**YOUR INSTRUCTIONS**
No pictures are to be included when the entries below are reproduced exactly.

**SUPPLIED ENTRIES**
- - - -
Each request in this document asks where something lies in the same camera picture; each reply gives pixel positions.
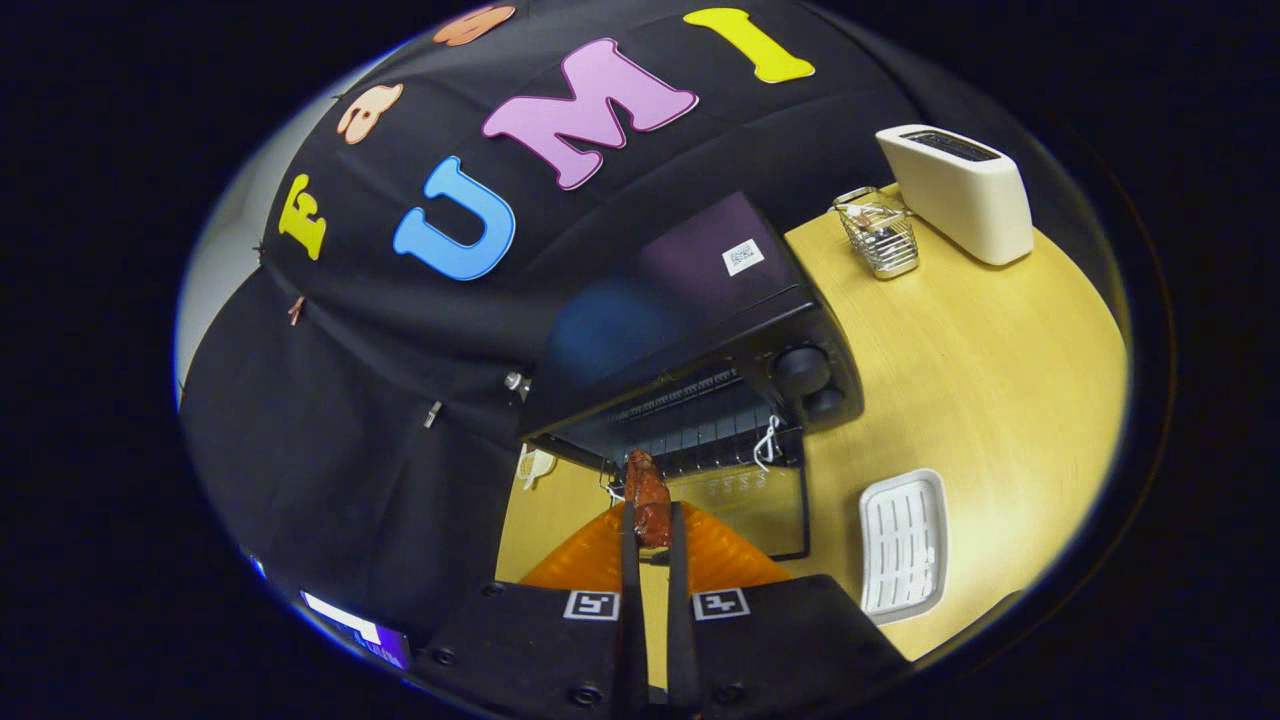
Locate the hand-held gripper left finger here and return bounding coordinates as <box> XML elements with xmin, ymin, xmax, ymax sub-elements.
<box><xmin>415</xmin><ymin>500</ymin><xmax>649</xmax><ymax>720</ymax></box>

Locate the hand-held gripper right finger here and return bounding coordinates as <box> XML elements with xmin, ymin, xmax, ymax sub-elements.
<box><xmin>668</xmin><ymin>500</ymin><xmax>911</xmax><ymax>720</ymax></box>

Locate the red-brown grilled meat piece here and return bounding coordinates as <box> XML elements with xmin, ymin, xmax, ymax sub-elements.
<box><xmin>625</xmin><ymin>450</ymin><xmax>673</xmax><ymax>549</ymax></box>

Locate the black toaster oven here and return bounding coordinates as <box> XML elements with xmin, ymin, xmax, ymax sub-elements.
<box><xmin>518</xmin><ymin>192</ymin><xmax>866</xmax><ymax>561</ymax></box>

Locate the cream white toaster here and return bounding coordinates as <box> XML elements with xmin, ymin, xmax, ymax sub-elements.
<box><xmin>876</xmin><ymin>124</ymin><xmax>1035</xmax><ymax>267</ymax></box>

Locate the white ridged rectangular plate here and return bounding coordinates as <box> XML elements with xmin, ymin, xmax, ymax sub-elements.
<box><xmin>858</xmin><ymin>468</ymin><xmax>949</xmax><ymax>626</ymax></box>

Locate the black backdrop cloth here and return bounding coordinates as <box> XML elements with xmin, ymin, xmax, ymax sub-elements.
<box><xmin>178</xmin><ymin>0</ymin><xmax>1001</xmax><ymax>651</ymax></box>

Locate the small metal wire basket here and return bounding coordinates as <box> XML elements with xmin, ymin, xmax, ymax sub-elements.
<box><xmin>832</xmin><ymin>187</ymin><xmax>921</xmax><ymax>280</ymax></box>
- - - -
**OUTPUT OF THE TASK**
Each request in this document asks where something lies in the same camera picture; each reply gives pixel positions.
Locate the hand-held gripper left finger here and return bounding coordinates as <box> XML elements with xmin, ymin, xmax, ymax sub-elements.
<box><xmin>415</xmin><ymin>500</ymin><xmax>649</xmax><ymax>720</ymax></box>

Locate the hand-held gripper right finger here and return bounding coordinates as <box> XML elements with xmin, ymin, xmax, ymax sub-elements.
<box><xmin>668</xmin><ymin>500</ymin><xmax>911</xmax><ymax>720</ymax></box>

Locate the red-brown grilled meat piece here and return bounding coordinates as <box> XML elements with xmin, ymin, xmax, ymax sub-elements.
<box><xmin>625</xmin><ymin>450</ymin><xmax>673</xmax><ymax>549</ymax></box>

Locate the black toaster oven here and return bounding coordinates as <box> XML elements with xmin, ymin, xmax, ymax sub-elements.
<box><xmin>518</xmin><ymin>192</ymin><xmax>866</xmax><ymax>561</ymax></box>

Locate the cream white toaster here and return bounding coordinates as <box> XML elements with xmin, ymin, xmax, ymax sub-elements.
<box><xmin>876</xmin><ymin>124</ymin><xmax>1035</xmax><ymax>267</ymax></box>

Locate the white ridged rectangular plate here and return bounding coordinates as <box> XML elements with xmin, ymin, xmax, ymax sub-elements.
<box><xmin>858</xmin><ymin>468</ymin><xmax>949</xmax><ymax>626</ymax></box>

Locate the black backdrop cloth here and return bounding coordinates as <box> XML elements with xmin, ymin, xmax, ymax sub-elements.
<box><xmin>178</xmin><ymin>0</ymin><xmax>1001</xmax><ymax>651</ymax></box>

Locate the small metal wire basket here and return bounding coordinates as <box> XML elements with xmin, ymin, xmax, ymax sub-elements.
<box><xmin>832</xmin><ymin>187</ymin><xmax>921</xmax><ymax>280</ymax></box>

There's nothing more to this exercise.